Clearly, this fight is about color.
Says Carrizales: "We don't have a problem with Anglos on the board. They are the majority of residents in the county. They pay the most taxes. Shouldn't they have someone there representing how their money is spent? We're for the education of all our children.

"I'm sure the African-American community has legitimate issues on education," he adds. "I just wish they could be more exact about what they are. Maybe we're on the same page. We're not saying give us equity based on color, but on needs."

Michael Gonzalez, former head of the Hispanic Citizens Council, says he was close to Alcorn in the late '80s, when Alcorn headed Grand Prairie's NAACP. But lately, he and Alcorn have been at odds. "It's what's ours is ours, what's yours is negotiable," Gonzalez says. "We can't negotiate with people on that basis. Everything they've wanted, they've gotten. They had a black superintendent, who we supported. They got a second vice president on the board, and they got a promotion for Shirley Ison-Newsome. They have three votes on the board.

"I submit to you that they are overrepresented. When they deal with us, it's apples and orchards. They want us to have the apples, and they want the orchards."
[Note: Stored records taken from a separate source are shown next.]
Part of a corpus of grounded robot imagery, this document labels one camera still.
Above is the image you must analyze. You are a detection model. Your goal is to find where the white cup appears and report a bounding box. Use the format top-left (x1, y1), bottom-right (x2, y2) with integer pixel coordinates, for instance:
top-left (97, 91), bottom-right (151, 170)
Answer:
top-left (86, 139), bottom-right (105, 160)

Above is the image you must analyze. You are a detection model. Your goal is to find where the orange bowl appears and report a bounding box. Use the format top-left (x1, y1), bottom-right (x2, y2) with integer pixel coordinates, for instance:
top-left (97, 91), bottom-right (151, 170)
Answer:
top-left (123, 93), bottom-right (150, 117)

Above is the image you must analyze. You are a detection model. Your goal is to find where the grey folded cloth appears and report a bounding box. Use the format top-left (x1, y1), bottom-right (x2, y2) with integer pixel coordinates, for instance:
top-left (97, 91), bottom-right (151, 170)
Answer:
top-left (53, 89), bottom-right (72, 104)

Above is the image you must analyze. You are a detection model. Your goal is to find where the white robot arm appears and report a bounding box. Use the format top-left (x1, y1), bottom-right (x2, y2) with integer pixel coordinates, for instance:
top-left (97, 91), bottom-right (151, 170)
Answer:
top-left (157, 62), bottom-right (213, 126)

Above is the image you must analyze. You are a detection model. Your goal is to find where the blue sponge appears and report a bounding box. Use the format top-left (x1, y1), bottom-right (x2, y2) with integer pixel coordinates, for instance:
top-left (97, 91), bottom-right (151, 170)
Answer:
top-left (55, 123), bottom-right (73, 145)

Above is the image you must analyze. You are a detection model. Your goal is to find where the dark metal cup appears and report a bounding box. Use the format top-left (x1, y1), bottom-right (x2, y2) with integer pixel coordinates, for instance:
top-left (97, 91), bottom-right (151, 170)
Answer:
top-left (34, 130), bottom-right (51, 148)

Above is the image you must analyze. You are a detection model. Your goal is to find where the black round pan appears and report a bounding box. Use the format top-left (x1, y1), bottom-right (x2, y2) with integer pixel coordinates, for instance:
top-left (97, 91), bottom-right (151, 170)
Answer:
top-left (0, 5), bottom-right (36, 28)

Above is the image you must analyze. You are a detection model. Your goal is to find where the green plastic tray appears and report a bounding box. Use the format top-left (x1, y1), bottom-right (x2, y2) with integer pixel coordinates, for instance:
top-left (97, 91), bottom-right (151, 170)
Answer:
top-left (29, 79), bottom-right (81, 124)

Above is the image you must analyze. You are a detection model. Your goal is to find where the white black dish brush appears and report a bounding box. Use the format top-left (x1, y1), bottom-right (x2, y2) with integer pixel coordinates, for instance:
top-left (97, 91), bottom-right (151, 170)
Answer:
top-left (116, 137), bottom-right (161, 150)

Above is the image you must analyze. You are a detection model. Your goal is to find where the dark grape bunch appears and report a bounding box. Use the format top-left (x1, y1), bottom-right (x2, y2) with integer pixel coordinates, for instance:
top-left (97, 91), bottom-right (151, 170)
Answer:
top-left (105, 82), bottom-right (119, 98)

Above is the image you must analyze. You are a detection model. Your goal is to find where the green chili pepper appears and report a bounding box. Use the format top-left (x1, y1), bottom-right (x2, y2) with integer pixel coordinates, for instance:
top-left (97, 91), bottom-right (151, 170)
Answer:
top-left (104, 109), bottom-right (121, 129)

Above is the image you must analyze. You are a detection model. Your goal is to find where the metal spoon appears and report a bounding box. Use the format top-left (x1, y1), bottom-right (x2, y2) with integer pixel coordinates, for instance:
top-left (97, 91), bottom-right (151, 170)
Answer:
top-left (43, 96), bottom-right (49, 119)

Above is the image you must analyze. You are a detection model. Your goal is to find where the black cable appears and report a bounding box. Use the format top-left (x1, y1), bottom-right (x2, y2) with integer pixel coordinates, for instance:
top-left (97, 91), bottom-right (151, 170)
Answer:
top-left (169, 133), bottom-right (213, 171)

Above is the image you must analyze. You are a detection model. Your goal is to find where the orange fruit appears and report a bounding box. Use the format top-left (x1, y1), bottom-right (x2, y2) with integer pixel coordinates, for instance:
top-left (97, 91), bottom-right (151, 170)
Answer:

When the Observer caught up with Yvonne Gonzalez last Monday, she was dashing off to a secret location to meet individually with trustees, as she does every week. Gonzalez, speaking from her cel phone, didn't back down an inch from the promises she'd made to the Hispanic community during her private meeting with the Latino Advisory Council.

"The most important thing to me is not the color of one's skin or one's ethnicity, but what's in their heart--their commitment to children," she said. "But in looking at the pool of people from whom to pick to serve children, the numbers of Hispanics are just not there. I want to make sure they have every opportunity to be part of that pool."

For years, Gonzalez said, it has seemed as if the district's Hispanic population were invisible. Now, "With the appointment of a Hispanic superintendent, the psyche of the system has shifted," she said. "My appointment was startling. It was an affirmation of the growing population. My appointment was symbolic--and it made a lot of people uncomfortable."

For good reason, it turns out, considering the candid comments she's made about the inevitability of having to shift district resources from blacks to Hispanics. "Equity is an issue for all communities," she said. "But I'm not going to deny resources to Hispanic children whose needs have been overlooked for years. The truth is, we're speeding up what we should have been doing all along."

Gonzalez said she's accelerating recruitment efforts for bilingual teachers and Hispanic administrators, and may eventually push for more early education programs for Hispanic children.

The superintendent realizes that her actions have set her on a collision course with black Dallas. "No doubt, I will become a lightning rod again, but the majority of our children need to get what they deserve," she said, referring to Hispanic students. "When I become a lightning rod, I don't enjoy it. But it is the right thing to do.